Background: Postoperative pain is one of the major concerns about a cesarean in pregnant women that can lead to serious complications and delayed recovery for patients.

Objectives: The objective is to investigate the effect of low power laser on acute pain after elective cesarean.

Methods: In this randomized, double-blind clinical trial, 80 candidates for an elective cesarean were divided randomly into two groups, control and laser. The type of surgery was the same for both groups, which contained the spinal anesthesia technique. At the end of surgery, the surgical incision in patients who were treated with laser, (GaAlAs: 804 nm and GaAlInp: 650 nm) was irradiated by laser. The control group also received laser off by the same method. Patients were monitored for 24 hours to assess the severity of postoperative pain by VAS, the first request for analgesic and the total consumption of analgesic.
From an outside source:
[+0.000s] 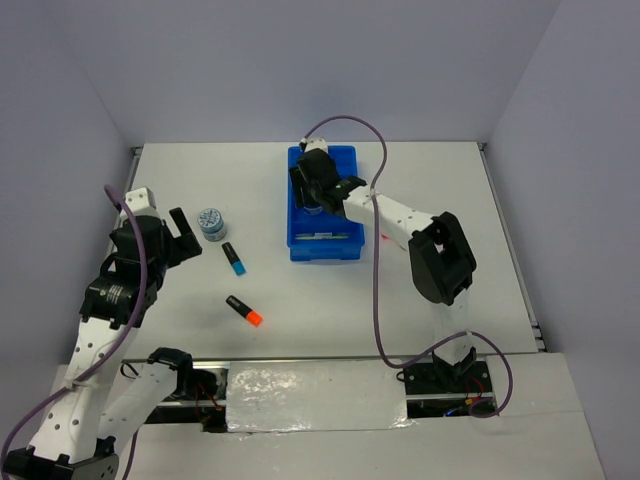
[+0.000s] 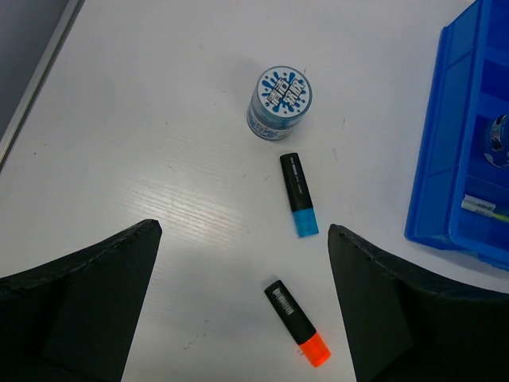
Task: Sort the stationery into containers
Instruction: Place the stationery in the storage box, then pick up the stationery from the center of the board, then place the stationery in the storage box, then pick up the pen from the center of the board.
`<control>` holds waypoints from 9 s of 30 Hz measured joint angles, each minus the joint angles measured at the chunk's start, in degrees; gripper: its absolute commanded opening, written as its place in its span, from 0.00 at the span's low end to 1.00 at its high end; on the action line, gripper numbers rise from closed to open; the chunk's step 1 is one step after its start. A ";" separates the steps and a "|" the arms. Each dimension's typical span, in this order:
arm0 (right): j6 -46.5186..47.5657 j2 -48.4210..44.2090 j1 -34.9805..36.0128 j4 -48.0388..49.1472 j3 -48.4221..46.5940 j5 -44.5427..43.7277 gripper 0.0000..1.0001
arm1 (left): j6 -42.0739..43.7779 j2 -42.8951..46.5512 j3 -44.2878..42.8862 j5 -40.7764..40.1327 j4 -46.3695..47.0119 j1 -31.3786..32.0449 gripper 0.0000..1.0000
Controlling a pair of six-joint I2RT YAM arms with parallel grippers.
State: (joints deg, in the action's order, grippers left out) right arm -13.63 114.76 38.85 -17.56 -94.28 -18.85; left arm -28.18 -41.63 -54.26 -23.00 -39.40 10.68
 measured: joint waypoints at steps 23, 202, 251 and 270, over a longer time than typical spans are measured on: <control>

Results: The results demonstrated significant reduction of pain in the laser group 1, 4, 8, 12, 16, 24 hours after surgery, compared with the control group (P value < 0.05). Additionally, the average of total received analgesic in the group laser was less than the controls (P value = 0.006). The first request for analgesic in the laser received group was significantly longer than the controls (P value = 0.005).

Conclusions: Low power laser therapy is a good method to reduce postoperative pain due to the fact that it is a safe and non-invasive method which is also accepted by patients.

Keywords

Low Level Laser Postoperative Pain Cesarean

Copyright © 2018, Author(s). This is an open-access article distributed under the terms of the Creative Commons Attribution-NonCommercial 4.0 International License (http://creativecommons.org/licenses/by-nc/4.0/) which permits copy and redistribute the material just in noncommercial usages, provided the original work is properly cited.
1. Background

Postoperative pain is one of the major concerns regarding a cesarean for pregnant women (1). In addition to developing the fear in patients to consent the surgery, pain also impacts their spirits adversely (2).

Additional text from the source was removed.